Skryabin Institute of Biochemistry and Physiology of Microorganisms, Russian Academy of Sciences, Pushchino, Moscow oblast, 142290 Russia.


Laccase belongs to the family of copper-containing oxidases. A study was made of the mechanism that sustains the incorporation of copper ions into the T2/T3 centers of recombinant two-domain laccase Streptomyces griseoflavus Ac-993. The occupancy of the T3 center by copper ions was found to increase with an increasing copper content in the culture medium and after dialysis of the protein preparation against a copper sulfate-containing buffer.
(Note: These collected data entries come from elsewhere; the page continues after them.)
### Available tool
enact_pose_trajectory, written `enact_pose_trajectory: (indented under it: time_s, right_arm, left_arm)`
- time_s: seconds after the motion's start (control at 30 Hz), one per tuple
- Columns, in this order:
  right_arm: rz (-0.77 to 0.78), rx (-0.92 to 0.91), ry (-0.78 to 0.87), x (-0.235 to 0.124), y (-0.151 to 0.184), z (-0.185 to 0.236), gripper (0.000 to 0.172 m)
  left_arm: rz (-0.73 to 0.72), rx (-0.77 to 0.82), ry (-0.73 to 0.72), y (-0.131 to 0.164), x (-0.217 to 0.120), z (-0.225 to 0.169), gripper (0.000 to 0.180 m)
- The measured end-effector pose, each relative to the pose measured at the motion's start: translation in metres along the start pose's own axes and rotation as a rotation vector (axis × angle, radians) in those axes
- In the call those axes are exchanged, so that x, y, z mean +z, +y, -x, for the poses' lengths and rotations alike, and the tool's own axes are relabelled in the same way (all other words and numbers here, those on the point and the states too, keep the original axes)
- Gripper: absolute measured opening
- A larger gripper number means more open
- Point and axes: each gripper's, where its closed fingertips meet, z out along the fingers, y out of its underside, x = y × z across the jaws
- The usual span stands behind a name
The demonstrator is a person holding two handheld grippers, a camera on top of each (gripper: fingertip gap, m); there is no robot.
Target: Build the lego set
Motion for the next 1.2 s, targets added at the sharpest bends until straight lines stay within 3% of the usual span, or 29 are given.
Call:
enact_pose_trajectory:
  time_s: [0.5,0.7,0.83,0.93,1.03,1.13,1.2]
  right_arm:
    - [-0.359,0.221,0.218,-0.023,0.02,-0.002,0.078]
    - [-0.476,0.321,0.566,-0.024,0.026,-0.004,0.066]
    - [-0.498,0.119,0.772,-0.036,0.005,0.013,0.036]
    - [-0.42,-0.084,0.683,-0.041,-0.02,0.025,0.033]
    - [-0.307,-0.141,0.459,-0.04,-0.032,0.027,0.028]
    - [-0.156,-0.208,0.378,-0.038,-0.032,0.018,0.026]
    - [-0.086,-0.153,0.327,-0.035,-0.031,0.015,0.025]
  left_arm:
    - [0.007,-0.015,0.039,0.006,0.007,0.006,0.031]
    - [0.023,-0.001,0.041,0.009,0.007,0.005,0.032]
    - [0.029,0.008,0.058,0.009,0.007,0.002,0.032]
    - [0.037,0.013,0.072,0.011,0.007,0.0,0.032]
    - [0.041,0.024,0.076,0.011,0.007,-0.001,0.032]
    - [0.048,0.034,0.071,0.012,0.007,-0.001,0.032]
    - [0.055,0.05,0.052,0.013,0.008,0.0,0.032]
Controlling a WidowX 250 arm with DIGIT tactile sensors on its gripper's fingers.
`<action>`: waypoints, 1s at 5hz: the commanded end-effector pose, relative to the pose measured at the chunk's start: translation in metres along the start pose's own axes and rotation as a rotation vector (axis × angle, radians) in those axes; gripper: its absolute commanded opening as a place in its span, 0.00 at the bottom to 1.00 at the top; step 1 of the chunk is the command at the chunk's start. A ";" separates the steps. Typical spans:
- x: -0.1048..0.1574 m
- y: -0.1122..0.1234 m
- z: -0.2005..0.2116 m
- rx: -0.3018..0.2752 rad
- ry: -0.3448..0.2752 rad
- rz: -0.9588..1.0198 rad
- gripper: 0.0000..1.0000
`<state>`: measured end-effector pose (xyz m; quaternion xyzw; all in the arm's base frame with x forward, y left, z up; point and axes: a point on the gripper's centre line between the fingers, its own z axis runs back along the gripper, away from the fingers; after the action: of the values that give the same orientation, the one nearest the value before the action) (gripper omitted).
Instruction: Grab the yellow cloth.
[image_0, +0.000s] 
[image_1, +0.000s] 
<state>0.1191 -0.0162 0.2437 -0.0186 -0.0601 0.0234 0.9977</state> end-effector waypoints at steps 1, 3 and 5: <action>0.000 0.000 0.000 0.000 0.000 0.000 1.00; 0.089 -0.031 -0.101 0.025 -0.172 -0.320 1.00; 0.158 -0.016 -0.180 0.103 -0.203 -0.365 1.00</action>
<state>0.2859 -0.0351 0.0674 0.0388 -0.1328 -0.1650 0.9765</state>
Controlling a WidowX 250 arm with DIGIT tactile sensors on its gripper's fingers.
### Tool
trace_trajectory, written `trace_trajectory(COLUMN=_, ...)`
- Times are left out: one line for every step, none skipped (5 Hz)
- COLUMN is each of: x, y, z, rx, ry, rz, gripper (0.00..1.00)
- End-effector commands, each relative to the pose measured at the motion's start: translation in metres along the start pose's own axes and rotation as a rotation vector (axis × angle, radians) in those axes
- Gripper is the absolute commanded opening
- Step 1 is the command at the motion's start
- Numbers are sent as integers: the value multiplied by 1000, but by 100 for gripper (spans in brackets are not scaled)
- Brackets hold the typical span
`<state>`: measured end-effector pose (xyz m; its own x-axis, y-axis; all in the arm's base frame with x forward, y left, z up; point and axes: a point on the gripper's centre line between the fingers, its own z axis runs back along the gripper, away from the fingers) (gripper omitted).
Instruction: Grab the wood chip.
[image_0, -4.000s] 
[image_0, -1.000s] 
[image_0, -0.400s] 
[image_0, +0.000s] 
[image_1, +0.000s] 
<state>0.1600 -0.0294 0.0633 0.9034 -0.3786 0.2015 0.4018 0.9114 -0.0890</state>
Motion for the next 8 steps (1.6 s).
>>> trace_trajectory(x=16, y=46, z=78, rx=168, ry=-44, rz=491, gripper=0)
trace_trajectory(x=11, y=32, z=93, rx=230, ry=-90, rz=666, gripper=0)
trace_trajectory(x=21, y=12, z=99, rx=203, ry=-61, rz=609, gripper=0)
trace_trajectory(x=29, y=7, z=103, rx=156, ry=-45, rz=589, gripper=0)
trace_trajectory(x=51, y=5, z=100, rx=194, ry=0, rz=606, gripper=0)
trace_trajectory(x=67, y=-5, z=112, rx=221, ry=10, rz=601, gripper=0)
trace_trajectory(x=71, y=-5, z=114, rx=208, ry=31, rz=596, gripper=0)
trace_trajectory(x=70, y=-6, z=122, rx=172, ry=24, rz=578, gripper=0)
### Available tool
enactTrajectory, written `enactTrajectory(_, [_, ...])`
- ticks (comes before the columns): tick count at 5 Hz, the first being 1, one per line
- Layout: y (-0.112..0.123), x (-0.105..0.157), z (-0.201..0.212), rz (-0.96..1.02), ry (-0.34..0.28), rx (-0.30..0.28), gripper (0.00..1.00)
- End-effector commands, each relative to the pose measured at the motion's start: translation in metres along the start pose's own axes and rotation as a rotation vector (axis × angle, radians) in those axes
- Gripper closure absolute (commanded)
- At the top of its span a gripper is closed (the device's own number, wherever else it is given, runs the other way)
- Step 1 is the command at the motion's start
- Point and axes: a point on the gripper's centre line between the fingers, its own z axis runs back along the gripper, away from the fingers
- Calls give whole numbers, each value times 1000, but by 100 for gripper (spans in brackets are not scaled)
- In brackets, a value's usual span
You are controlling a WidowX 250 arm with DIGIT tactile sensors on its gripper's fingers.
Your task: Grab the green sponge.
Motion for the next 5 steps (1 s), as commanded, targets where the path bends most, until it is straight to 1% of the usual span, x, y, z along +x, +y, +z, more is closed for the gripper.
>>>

The T2 center was filled only when overproducer strain cells were grown at a higher copper concentration in the medium. Two-domain laccases were assumed to possess a channel that serves to deliver copper ions to the T3 center during the formation of the three-dimensional laccase conformation and dialysis of the protein preparation. A narrower channel leads to the T2 center in two-domain laccases compared with three-domain ones, rendering the center less accessible for copper atoms. The incorporation of copper ions into the T2 center of two-domain laccases is likely to occur in the course of their biosynthesis or the formation of a functional trimer.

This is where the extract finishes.